§ **Activity**
The listing below holds a line with "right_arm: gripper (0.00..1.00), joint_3" and a line with "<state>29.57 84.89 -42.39". Reproduce those two lines exactly, plus everything between them.

***** Extracted data

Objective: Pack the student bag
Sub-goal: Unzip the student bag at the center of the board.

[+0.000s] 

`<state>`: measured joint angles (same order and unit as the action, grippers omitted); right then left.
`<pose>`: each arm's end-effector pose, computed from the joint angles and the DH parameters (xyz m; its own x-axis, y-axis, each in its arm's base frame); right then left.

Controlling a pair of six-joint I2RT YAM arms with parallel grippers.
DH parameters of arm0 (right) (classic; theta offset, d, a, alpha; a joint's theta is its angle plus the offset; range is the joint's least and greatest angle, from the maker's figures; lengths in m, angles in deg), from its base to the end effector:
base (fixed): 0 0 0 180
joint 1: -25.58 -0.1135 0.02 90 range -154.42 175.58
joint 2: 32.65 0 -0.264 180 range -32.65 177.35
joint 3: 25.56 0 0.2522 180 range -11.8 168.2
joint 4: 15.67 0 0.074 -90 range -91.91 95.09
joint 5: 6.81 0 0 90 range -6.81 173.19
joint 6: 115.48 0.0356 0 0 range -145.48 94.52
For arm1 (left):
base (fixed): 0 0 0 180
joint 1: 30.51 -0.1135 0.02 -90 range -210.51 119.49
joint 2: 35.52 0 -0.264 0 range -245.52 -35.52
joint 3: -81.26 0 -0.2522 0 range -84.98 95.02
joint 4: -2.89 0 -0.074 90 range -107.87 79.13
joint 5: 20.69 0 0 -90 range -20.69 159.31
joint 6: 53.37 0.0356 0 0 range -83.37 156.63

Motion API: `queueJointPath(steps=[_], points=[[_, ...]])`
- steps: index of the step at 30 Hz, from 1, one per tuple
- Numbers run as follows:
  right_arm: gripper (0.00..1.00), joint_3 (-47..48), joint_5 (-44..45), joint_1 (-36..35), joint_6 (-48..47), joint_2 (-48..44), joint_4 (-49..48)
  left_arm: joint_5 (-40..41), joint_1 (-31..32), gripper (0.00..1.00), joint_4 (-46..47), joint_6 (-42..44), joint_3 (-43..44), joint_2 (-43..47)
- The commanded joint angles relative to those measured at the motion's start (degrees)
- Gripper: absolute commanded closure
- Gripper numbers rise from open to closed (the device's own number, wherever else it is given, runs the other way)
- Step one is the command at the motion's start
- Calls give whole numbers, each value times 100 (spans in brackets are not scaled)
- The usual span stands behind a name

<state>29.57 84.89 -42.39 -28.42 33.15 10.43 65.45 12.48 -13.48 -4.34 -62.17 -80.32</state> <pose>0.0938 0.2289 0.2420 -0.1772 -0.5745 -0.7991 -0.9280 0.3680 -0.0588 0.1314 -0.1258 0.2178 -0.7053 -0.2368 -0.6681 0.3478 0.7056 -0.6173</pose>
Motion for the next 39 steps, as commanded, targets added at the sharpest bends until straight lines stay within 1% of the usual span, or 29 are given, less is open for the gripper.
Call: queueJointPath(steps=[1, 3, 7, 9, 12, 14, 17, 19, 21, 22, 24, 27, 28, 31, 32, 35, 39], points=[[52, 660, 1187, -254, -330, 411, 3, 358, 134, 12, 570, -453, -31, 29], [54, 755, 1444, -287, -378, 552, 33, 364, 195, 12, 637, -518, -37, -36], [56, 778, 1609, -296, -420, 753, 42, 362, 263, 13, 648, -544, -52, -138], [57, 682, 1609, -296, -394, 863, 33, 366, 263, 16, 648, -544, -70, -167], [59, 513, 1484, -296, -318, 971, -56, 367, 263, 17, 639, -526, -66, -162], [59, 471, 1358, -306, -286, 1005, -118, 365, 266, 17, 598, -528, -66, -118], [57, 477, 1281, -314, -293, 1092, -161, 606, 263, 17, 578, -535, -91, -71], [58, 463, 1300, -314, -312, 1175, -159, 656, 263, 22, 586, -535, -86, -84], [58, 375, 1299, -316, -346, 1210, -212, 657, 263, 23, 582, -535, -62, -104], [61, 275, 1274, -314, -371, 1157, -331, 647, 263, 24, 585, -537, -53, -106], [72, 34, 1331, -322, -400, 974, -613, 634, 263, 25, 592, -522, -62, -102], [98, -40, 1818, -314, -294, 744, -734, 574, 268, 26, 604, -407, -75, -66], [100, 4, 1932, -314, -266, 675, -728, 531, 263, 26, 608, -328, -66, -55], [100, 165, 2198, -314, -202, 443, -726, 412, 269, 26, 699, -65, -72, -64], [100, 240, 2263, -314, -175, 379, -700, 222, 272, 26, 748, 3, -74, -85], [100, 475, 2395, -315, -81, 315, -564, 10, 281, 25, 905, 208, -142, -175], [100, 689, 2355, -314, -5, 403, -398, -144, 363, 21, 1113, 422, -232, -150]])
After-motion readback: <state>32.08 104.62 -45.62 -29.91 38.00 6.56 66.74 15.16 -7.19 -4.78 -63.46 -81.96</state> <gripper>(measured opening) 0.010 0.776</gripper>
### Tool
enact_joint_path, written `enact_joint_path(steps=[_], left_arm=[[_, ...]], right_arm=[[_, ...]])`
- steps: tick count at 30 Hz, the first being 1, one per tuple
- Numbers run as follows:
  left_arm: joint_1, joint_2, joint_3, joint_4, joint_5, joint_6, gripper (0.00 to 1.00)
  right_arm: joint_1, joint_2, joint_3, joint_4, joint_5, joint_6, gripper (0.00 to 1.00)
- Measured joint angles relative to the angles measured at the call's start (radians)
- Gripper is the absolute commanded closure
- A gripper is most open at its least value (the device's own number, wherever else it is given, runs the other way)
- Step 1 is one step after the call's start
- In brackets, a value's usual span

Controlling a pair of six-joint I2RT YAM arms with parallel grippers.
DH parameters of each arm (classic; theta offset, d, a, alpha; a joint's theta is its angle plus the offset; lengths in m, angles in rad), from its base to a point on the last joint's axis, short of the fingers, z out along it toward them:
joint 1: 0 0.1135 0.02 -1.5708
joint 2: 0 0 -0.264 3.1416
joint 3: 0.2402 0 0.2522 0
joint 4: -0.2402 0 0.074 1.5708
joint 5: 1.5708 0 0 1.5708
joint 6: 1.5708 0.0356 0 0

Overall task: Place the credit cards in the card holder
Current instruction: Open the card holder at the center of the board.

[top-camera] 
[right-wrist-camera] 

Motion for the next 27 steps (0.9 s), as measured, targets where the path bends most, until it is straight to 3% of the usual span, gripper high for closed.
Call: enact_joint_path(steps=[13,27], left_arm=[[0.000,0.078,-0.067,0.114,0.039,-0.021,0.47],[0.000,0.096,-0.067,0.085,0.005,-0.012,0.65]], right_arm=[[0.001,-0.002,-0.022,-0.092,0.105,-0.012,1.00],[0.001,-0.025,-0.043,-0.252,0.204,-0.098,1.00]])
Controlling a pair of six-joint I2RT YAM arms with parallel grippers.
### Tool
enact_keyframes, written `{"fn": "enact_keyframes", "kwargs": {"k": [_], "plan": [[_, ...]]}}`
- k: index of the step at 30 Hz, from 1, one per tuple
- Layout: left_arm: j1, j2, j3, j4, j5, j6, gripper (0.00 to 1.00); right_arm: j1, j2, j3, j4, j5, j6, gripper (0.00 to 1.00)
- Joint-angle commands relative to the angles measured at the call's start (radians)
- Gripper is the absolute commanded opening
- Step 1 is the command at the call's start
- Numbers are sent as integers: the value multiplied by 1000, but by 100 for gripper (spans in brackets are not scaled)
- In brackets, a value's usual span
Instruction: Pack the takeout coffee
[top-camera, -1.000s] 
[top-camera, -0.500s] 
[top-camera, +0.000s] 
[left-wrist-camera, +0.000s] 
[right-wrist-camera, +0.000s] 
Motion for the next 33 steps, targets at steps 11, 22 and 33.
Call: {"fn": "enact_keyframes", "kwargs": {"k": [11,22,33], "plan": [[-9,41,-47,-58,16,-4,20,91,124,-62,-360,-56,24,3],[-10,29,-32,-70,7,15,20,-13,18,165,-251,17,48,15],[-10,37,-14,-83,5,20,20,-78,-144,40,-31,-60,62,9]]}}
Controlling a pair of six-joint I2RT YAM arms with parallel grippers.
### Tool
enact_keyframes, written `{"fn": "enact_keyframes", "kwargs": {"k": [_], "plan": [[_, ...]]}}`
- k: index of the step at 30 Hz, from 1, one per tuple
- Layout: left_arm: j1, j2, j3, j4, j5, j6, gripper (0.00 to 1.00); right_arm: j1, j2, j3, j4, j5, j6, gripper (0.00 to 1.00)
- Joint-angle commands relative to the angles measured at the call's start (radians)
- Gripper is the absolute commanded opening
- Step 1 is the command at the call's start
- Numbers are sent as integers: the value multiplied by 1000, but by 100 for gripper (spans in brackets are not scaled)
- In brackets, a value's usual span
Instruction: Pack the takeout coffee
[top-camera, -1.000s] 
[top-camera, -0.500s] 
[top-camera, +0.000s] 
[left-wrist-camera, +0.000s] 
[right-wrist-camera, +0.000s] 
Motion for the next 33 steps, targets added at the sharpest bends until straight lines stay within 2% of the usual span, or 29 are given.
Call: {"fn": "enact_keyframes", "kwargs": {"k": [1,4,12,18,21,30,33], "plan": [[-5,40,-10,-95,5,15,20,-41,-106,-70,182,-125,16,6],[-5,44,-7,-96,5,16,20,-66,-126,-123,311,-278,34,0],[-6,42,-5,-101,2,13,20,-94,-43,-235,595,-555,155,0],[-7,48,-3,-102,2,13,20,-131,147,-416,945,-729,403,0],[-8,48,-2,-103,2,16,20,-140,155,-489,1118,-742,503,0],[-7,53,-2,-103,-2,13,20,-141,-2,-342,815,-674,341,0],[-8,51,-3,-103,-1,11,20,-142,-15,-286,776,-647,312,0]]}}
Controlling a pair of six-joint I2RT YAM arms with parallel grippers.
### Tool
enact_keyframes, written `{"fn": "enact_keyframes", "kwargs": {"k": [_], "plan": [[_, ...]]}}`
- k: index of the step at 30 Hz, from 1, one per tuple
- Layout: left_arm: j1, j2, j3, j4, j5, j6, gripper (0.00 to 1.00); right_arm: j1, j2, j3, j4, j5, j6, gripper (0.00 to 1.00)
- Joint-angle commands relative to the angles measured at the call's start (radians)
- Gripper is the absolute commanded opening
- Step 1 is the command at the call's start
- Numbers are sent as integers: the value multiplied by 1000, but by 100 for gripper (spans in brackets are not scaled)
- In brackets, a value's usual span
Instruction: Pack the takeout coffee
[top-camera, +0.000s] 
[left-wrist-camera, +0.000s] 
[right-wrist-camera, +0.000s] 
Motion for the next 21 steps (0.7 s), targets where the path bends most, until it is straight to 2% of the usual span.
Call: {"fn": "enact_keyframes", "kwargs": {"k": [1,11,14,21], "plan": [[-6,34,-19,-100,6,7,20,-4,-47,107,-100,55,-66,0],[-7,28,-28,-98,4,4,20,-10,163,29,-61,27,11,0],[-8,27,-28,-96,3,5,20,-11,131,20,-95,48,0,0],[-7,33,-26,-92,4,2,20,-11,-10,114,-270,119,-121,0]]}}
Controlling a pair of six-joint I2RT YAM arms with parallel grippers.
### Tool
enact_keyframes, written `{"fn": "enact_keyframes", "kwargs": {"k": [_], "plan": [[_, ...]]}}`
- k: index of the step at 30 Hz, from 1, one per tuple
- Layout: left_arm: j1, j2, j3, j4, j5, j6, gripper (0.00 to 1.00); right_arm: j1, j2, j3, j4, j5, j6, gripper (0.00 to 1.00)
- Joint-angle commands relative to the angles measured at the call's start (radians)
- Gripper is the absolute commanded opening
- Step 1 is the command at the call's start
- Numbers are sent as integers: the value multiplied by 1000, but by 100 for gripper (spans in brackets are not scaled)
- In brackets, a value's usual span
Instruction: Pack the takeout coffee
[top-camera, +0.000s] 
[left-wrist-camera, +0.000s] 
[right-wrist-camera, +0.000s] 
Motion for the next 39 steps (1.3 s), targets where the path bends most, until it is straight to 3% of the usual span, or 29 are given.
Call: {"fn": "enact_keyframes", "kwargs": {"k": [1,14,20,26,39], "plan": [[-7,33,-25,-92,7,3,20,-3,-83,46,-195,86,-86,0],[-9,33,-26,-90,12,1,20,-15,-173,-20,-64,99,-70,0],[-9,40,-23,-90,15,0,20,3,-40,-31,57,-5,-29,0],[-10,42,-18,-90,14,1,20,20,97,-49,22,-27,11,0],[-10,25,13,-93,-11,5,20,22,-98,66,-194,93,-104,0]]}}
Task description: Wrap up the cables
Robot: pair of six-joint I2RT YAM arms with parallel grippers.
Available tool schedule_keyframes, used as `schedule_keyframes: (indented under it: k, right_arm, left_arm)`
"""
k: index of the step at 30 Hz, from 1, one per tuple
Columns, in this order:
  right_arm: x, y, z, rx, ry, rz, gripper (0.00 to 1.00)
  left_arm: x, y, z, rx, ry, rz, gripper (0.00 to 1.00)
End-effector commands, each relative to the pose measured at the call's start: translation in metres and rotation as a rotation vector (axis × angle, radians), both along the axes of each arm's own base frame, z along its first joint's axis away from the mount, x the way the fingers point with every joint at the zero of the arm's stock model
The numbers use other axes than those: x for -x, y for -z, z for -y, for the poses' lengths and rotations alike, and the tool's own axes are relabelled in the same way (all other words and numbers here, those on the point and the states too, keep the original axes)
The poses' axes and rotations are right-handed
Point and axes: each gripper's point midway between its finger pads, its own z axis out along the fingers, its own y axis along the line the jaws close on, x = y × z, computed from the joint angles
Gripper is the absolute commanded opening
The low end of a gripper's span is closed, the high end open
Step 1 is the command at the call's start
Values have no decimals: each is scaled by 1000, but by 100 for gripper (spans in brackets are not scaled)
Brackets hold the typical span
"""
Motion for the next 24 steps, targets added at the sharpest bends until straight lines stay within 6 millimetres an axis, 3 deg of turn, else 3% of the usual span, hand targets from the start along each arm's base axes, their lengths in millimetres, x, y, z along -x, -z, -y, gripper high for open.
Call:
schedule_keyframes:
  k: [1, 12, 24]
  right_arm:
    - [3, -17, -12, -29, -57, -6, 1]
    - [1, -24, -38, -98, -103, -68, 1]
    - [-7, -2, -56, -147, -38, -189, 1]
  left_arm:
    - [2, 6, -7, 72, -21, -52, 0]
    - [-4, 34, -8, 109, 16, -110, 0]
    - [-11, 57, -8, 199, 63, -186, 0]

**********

§ **Result below**
  right_arm: gripper (0.00..1.00), joint_3 (-47..48), joint_5 (-44..45), joint_1 (-36..35), joint_6 (-48..47), joint_2 (-48..44), joint_4 (-49..48)
  left_arm: joint_5 (-40..41), joint_1 (-31..32), gripper (0.00..1.00), joint_4 (-46..47), joint_6 (-42..44), joint_3 (-43..44), joint_2 (-43..47)
- The commanded joint angles relative to those measured at the motion's start (degrees)
- Gripper: absolute commanded closure
- Gripper numbers rise from open to closed (the device's own number, wherever else it is given, runs the other way)
- Step one is the command at the motion's start
- Calls give whole numbers, each value times 100 (spans in brackets are not scaled)
- The usual span stands behind a name

<state>29.57 84.89 -42.39 -28.42 33.15 10.43 65.45 12.48 -13.48 -4.34 -62.17 -80.32</state> <pose>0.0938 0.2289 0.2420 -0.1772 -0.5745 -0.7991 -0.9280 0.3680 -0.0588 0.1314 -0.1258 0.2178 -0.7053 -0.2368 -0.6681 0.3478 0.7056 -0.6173</pose>

The exercise is now finished.